Tony Furst

Profile
- Position: Tackle

Personal information
- Born: April 26, 1918 Dayton, Ohio, US
- Died: September 5, 2009 (aged 91)
- Listed height: 6 ft 1 in (1.85 m)
- Listed weight: 217 lb (98 kg)

Career information
- High school: Chaminade (OH)
- College: Dayton

Career history
- Detroit Lions (1940–1941, 1944);

Career statistics
- Games: 21
- Games started: 10
- Interceptions: 1
- Stats at Pro Football Reference

= Tony Furst =

American football player (1918–2009)

Anthony Raymond Furst (April 26, 1918 – September 5, 2009) was an American football player. He played college football at the University of Dayton and professional football for the Detroit Lions during the 1940, 1941, and 1944 seasons. He also served in the military during World War II and saw combat action during the Guadalcanal campaign.

==Early life==
Furst was born in Dayton, Ohio, in 1918 and attended Dayton's Chaminade High School. He played college football for the University of Dayton and was part of the Dayton squad that snapped Western Reserve's 27-game winning streak. After his senior season, he was selected to play in the Chicago College All-Star Game.

==Professional football and military service==

Furst arrives a second too late to stop Eagles quarterback Davey O'Brien from completing a 10-yard pass, 1940.
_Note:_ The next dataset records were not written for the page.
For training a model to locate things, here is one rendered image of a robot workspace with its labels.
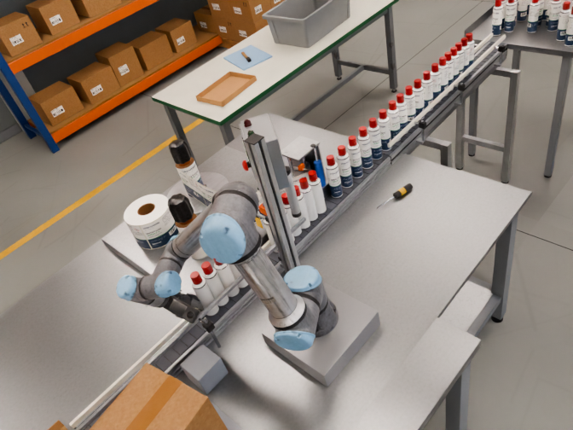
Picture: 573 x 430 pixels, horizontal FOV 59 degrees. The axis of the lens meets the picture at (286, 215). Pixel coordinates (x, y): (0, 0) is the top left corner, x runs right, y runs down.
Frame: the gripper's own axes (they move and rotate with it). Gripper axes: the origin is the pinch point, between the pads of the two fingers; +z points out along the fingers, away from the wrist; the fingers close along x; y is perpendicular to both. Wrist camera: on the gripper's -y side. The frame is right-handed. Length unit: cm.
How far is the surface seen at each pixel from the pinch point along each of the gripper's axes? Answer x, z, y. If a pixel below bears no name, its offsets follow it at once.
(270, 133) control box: -62, -27, -14
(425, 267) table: -51, 42, -50
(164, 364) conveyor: 21.1, -5.9, -1.6
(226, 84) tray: -114, 81, 144
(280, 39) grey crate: -168, 108, 148
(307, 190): -58, 21, -1
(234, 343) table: 4.9, 9.2, -12.5
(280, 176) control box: -52, -16, -17
After graduating from Dayton, he played professional football in the National Football League (NFL) as a tackle for the Detroit Lions. He appeared in 19 NFL games, 10 as a starter, during the 1940 and 1941 seasons. During the 1940 season, he played the full 60 minutes in six games. At 215 pounds, he was one of the lightest tackles in the NFL.

Furst had served in the Reserve Officers' Training Corps at the University of Dayton and was a military reservist. After the attack on Pearl Harbor, he was called to active duty and attained the rank of first lieutenant. He saw combat action in the Guadalcanal campaign, underwent surgery on his veins in New Zealand, and returned to Dayton at the end of 1943.

Furst returned to the Lions in 1944, but appeared in only two games, neither as a starter.

==Later life==
After retiring from football, he operated a flower shop (Furst Florist) in North Dayton that had been established by his family in 1905. He ran unsuccessfully for Montgomery County Sheriff in 1960 and for the state legislature in 1964. He was inducted into the University of Dayton Hall of Fame in 1965. He died in 2009 at age 91. He was buried at Calvary Cemetery in Dayton.